TASK INSTRUCTIONS —
Your answer should consist only of the lines below from the one with "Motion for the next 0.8" through the one with "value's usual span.", copied exactly.

(Saved data entries)

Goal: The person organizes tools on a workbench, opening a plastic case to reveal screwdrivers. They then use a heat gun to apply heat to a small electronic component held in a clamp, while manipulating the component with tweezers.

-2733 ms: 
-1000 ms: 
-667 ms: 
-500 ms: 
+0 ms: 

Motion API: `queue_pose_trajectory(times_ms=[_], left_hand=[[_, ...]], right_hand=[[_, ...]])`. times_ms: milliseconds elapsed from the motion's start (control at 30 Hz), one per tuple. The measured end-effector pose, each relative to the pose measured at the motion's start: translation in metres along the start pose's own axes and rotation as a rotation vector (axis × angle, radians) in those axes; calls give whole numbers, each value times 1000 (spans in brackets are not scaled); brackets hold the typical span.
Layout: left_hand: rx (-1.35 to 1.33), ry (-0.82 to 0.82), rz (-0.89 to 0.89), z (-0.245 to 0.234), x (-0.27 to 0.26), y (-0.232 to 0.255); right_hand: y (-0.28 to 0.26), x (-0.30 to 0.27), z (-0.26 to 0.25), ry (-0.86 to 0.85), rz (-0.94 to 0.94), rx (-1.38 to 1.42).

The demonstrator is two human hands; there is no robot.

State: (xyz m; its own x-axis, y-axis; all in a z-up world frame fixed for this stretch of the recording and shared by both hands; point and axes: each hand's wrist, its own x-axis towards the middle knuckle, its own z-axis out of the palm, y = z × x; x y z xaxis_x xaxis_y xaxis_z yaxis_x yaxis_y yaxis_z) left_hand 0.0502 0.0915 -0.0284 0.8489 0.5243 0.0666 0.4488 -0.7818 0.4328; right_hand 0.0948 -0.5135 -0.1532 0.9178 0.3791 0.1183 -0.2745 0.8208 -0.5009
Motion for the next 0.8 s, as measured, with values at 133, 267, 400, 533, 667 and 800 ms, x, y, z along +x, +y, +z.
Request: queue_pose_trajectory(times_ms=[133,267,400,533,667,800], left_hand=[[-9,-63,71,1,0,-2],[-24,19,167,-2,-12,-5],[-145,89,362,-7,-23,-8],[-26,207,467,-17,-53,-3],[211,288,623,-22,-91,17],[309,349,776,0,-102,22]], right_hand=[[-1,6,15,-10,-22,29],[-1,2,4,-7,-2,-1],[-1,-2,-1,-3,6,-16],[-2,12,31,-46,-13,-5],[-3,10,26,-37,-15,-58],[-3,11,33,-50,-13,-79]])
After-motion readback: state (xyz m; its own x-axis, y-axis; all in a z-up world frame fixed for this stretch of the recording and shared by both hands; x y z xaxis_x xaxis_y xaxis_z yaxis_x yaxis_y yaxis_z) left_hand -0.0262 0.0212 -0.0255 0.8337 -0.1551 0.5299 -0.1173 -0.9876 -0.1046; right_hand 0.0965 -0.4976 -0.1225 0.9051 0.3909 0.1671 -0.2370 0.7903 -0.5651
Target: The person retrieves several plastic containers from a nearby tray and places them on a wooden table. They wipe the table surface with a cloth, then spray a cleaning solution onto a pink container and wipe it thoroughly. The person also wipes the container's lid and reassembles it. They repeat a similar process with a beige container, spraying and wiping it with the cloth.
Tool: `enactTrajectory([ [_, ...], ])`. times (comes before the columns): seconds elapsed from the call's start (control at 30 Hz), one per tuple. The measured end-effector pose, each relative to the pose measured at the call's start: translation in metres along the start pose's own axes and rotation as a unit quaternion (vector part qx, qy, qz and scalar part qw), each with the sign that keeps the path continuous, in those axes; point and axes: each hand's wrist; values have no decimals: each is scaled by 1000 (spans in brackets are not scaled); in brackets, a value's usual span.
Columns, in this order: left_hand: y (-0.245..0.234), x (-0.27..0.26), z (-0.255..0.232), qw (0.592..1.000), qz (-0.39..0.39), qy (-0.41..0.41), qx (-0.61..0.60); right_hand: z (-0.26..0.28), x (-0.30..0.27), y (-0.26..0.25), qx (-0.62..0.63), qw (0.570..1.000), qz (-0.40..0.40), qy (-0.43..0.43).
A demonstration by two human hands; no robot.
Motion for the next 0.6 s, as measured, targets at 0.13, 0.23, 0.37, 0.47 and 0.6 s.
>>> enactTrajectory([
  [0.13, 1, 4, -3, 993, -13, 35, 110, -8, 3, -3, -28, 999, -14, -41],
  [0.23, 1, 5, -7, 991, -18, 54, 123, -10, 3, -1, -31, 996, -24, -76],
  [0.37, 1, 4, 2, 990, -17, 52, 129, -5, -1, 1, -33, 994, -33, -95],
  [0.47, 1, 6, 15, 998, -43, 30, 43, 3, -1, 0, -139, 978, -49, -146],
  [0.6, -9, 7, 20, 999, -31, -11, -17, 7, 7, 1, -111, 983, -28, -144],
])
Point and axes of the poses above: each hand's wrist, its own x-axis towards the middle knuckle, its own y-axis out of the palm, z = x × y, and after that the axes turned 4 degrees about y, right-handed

SOLUTION FOR THIS TASK —
Motion for the next 0.8 s, as measured, with values at 133, 267, 400, 533, 667 and 800 ms, x, y, z along +x, +y, +z.
Request: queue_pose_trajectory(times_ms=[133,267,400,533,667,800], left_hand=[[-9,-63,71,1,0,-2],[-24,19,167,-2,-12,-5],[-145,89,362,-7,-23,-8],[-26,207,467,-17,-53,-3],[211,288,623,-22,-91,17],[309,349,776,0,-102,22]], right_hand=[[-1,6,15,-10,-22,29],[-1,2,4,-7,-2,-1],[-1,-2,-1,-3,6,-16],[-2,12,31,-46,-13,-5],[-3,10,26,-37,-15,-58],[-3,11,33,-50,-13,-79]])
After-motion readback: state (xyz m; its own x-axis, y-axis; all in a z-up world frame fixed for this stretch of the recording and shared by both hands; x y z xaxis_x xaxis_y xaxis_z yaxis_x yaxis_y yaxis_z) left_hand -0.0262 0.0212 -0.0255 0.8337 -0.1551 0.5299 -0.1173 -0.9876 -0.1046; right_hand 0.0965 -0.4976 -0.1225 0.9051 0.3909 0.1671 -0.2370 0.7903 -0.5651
Target: The person retrieves several plastic containers from a nearby tray and places them on a wooden table. They wipe the table surface with a cloth, then spray a cleaning solution onto a pink container and wipe it thoroughly. The person also wipes the container's lid and reassembles it. They repeat a similar process with a beige container, spraying and wiping it with the cloth.
Tool: `enactTrajectory([ [_, ...], ])`. times (comes before the columns): seconds elapsed from the call's start (control at 30 Hz), one per tuple. The measured end-effector pose, each relative to the pose measured at the call's start: translation in metres along the start pose's own axes and rotation as a unit quaternion (vector part qx, qy, qz and scalar part qw), each with the sign that keeps the path continuous, in those axes; point and axes: each hand's wrist; values have no decimals: each is scaled by 1000 (spans in brackets are not scaled); in brackets, a value's usual span.

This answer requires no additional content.